The upstairs unit still worked, though it was a real wall-banger. I dragged it downstairs and set it off to the side. Now for the wasp.

I opened the window. It flew in and met my hat, which had been transformed into a weapon of mass destruction. As in, I destructed the mass of the hornet.

I set the unit in place. Naturally it didn’t fit right, leaving a huge gap for bugs to enter. I removed it and laid down foam weather-stripping and tried it again. The gap was smaller but still there. Already hornets were looking for a way in and I was the first thing they encountered, and they did not seem at all amused.

Half a roll of packing tape and it was done. I figured it would hold back the autumn hordes of lady bugs for at least three-and-a half nanoseconds.

I cranked the air conditioner on high. Sheba bolted for her cage.

The temperature was close to 90 by then and very humid. I wondered where spring had gone. President Bush might think global warming is “fuzzy science” but the seasons are getting more irrational all the time. We’ve had winter in autumn, autumn in winter, spring in winter, and now summer in spring. Just thinking about it made me dizzy.

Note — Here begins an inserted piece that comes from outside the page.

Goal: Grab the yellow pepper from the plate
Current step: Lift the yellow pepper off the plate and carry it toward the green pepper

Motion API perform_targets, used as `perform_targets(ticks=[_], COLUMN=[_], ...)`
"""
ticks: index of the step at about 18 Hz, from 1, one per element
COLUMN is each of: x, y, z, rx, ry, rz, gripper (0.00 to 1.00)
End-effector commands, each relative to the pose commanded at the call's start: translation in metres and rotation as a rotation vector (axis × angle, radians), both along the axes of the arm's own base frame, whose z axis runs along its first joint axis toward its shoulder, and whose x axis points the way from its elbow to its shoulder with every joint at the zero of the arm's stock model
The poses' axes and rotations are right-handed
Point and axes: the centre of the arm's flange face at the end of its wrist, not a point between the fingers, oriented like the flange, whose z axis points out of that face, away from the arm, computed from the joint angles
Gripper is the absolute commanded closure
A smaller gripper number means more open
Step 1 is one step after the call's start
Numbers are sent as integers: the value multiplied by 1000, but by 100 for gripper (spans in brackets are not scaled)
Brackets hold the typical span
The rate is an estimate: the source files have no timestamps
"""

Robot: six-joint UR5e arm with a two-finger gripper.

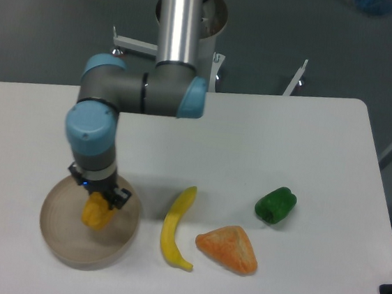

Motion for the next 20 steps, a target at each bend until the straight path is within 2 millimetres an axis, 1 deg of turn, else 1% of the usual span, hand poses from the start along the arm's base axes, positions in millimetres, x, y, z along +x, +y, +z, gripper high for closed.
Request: perform_targets(ticks=[3, 6, 10, 11, 12, 14, 17, 20], x=[-61, -126, -187, -200, -208, -217, -221, -222], y=[-22, -47, -76, -83, -88, -92, -95, -95], z=[22, 29, 28, 28, 27, 27, 29, 26], rx=[24, 17, -15, -19, -21, -22, -26, -28], ry=[25, 41, 93, 96, 97, 102, 110, 109], rz=[-38, -64, -144, -158, -165, -162, -167, -167], gripper=[63, 63, 63, 63, 63, 63, 63, 63])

Eventually the sun slipped over the horizon and dusk fell. I slipped into a pair of shorts and found the top button missing. My favorite T-shirt had a new hole in it. The pillow I sit on while rubbing Sheba had lost its stuffing. Sheba needed her nails trimmed and her fur combed, neither of which she’s fond of. My coffee was lukewarm. The book I was reading was not the one I wanted to read. I was miserably hot but too frugal (or cheap) to turn down the central air conditioner. My shoulder felt dislocated. I was exhausted. I didn’t want to go to work tomorrow.

I wasn’t whining, I was calculating. My problems were enunciated one by one until I grew sick of hearing them. Lori came in and sat beside me. Sheba tore off for a potty break and did a big sideways dance of joy. A robin sang the night down. There was no traffic on the road. We were no longer in the city. Lori’s fingers touched mine. This world is perfect.